- **ACTIVITY**: Every line of the entries that holds the word "metal" is to be copied.

Stored dataset items:
+-------+

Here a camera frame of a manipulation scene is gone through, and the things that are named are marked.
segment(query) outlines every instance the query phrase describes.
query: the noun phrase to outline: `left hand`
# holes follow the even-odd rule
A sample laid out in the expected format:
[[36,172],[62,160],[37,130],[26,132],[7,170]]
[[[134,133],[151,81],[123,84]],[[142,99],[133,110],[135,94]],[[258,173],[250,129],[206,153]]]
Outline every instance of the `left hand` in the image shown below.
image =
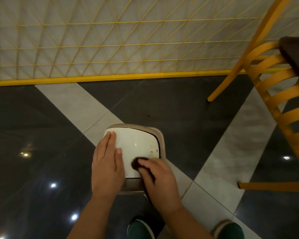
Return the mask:
[[95,148],[92,162],[93,196],[114,200],[123,186],[122,149],[115,149],[115,141],[116,133],[107,132]]

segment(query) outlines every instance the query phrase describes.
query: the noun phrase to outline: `forearm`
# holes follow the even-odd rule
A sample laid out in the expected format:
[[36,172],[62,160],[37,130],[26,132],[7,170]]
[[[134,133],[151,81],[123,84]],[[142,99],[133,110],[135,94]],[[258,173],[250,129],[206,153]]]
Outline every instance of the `forearm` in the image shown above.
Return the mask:
[[108,216],[114,199],[92,196],[67,239],[104,238]]
[[208,231],[187,211],[185,207],[162,215],[165,223],[177,239],[212,239]]

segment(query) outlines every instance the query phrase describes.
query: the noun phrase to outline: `gray tile floor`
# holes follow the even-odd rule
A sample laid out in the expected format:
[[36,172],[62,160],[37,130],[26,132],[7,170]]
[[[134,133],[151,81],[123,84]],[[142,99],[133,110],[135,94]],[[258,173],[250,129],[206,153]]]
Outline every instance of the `gray tile floor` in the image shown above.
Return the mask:
[[[91,196],[95,145],[108,126],[134,123],[163,132],[182,202],[208,229],[228,218],[248,239],[299,238],[298,193],[237,188],[299,180],[299,163],[246,76],[206,103],[223,78],[0,87],[0,236],[66,238]],[[107,238],[125,238],[134,216],[169,238],[143,196],[117,197]]]

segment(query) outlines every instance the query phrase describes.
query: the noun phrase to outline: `yellow metal grid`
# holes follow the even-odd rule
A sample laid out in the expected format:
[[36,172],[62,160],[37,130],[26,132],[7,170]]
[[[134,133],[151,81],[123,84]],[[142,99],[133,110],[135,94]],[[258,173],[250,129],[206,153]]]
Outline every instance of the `yellow metal grid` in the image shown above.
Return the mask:
[[[230,70],[273,1],[0,0],[0,81]],[[291,34],[299,0],[268,40]]]

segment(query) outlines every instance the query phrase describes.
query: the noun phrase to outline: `shoe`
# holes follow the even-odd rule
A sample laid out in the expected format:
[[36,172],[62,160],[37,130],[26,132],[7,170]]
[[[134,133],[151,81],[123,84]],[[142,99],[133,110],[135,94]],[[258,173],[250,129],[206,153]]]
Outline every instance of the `shoe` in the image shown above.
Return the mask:
[[245,239],[241,227],[230,220],[219,222],[212,230],[211,235],[215,239]]
[[155,236],[148,224],[135,219],[128,225],[127,239],[155,239]]

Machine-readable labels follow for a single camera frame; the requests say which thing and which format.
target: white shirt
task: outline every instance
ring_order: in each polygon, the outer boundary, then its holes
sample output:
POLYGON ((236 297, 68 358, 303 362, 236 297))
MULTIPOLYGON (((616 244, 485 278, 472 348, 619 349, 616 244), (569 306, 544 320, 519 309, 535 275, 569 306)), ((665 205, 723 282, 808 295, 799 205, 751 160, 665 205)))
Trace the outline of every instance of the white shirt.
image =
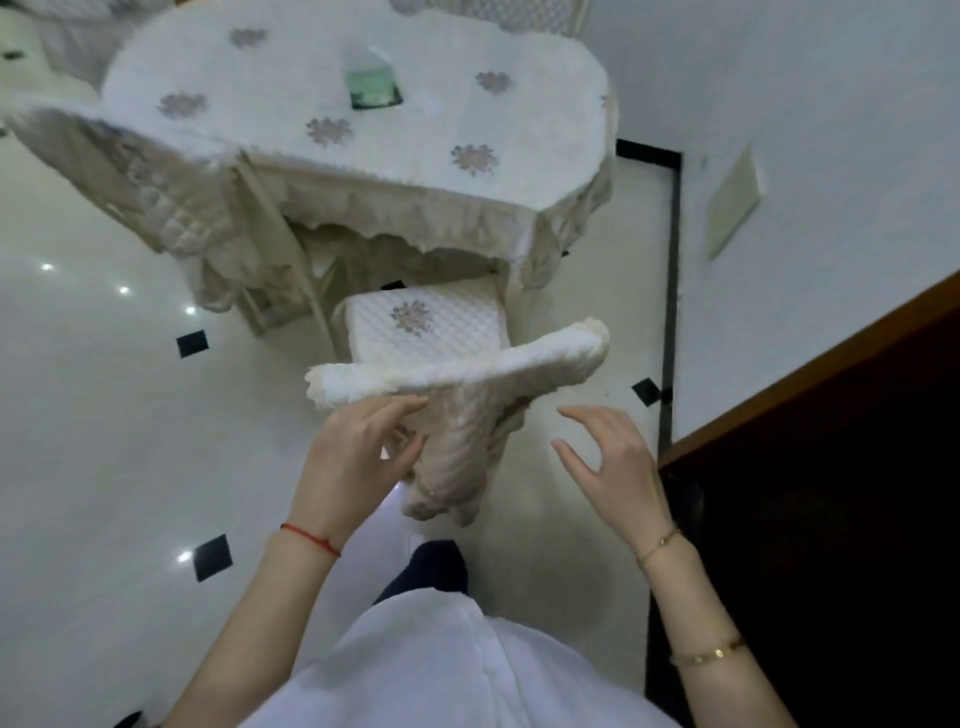
POLYGON ((371 607, 243 724, 290 728, 675 728, 569 647, 469 597, 420 589, 371 607))

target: forearm
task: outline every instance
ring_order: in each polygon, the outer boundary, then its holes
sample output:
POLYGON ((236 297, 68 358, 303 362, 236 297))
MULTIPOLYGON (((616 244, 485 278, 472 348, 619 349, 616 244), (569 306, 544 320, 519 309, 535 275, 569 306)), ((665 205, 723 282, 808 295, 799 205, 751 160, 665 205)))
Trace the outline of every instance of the forearm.
MULTIPOLYGON (((675 655, 698 655, 736 639, 736 625, 690 542, 671 541, 645 566, 675 655)), ((728 658, 679 670, 698 728, 796 725, 745 647, 728 658)))
POLYGON ((279 531, 256 575, 180 700, 168 728, 232 728, 289 678, 334 558, 279 531))

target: pant leg
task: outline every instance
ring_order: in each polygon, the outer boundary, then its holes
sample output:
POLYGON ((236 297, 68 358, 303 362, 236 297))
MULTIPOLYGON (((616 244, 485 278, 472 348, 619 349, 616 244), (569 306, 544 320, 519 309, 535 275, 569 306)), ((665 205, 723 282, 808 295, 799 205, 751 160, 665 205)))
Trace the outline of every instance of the pant leg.
POLYGON ((467 593, 467 564, 453 541, 420 544, 406 569, 387 585, 374 604, 391 596, 433 587, 439 592, 467 593))

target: gold bracelet
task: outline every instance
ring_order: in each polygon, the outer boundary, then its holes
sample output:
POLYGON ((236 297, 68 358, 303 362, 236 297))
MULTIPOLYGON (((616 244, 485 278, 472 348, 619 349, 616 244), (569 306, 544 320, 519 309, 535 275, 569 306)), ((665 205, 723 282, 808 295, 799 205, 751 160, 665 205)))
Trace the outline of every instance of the gold bracelet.
POLYGON ((701 652, 699 655, 686 655, 685 657, 670 655, 670 664, 674 667, 692 667, 703 663, 711 663, 714 660, 723 660, 725 657, 730 657, 736 650, 746 645, 747 641, 743 639, 743 635, 740 635, 729 644, 724 644, 722 647, 717 647, 709 652, 701 652))
POLYGON ((660 539, 660 542, 657 543, 656 546, 654 546, 653 548, 651 548, 649 551, 647 551, 647 552, 646 552, 645 554, 643 554, 642 556, 637 556, 637 558, 636 558, 636 565, 639 566, 641 569, 643 569, 643 563, 644 563, 647 559, 649 559, 651 556, 653 556, 655 553, 657 553, 657 549, 658 549, 658 548, 660 548, 661 546, 666 546, 667 544, 669 544, 669 543, 670 543, 670 540, 671 540, 674 536, 676 536, 678 533, 681 534, 681 535, 683 535, 683 532, 680 530, 680 527, 677 526, 677 525, 674 523, 674 524, 673 524, 673 530, 670 531, 670 533, 668 533, 666 536, 664 536, 663 538, 661 538, 661 539, 660 539))

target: bracelet
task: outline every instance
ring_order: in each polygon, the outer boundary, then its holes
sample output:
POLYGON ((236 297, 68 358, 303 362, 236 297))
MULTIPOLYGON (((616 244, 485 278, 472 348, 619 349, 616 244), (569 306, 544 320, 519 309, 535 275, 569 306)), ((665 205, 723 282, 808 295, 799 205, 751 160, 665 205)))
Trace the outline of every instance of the bracelet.
POLYGON ((694 665, 702 665, 703 663, 711 663, 714 660, 723 660, 725 657, 733 655, 740 647, 746 646, 746 644, 747 641, 743 639, 743 635, 738 635, 733 642, 724 644, 721 647, 716 647, 709 652, 701 652, 699 655, 686 655, 683 657, 670 655, 670 664, 674 667, 692 667, 694 665))
POLYGON ((647 551, 647 552, 646 552, 645 554, 643 554, 642 556, 637 556, 637 558, 636 558, 636 565, 639 566, 641 569, 643 569, 643 563, 644 563, 647 559, 649 559, 651 556, 653 556, 655 553, 657 553, 657 549, 658 549, 658 548, 660 548, 661 546, 666 546, 667 544, 669 544, 669 543, 670 543, 670 540, 673 539, 673 537, 676 536, 678 533, 681 534, 681 535, 683 535, 683 532, 680 530, 680 527, 677 526, 677 525, 674 523, 674 524, 673 524, 673 530, 671 530, 670 533, 668 533, 666 536, 664 536, 663 538, 661 538, 660 541, 657 543, 656 546, 654 546, 653 548, 651 548, 649 551, 647 551))
POLYGON ((280 524, 280 530, 282 531, 283 529, 286 529, 286 530, 288 530, 288 531, 293 531, 294 533, 300 534, 304 539, 307 539, 308 541, 312 541, 314 544, 316 544, 317 546, 319 546, 320 548, 322 548, 324 551, 327 551, 327 552, 329 552, 329 553, 332 553, 332 554, 333 554, 334 556, 336 556, 338 559, 340 558, 340 551, 338 551, 336 548, 334 548, 334 547, 330 544, 330 541, 328 541, 327 539, 318 539, 318 538, 317 538, 316 536, 314 536, 312 533, 307 533, 307 532, 304 531, 302 528, 297 528, 297 527, 294 526, 292 523, 281 523, 281 524, 280 524))

+-------+

- **PROBLEM SOLUTION**:
query: the noun phrase to outline: `yellow metal grid`
Outline every instance of the `yellow metal grid` in the image shown above.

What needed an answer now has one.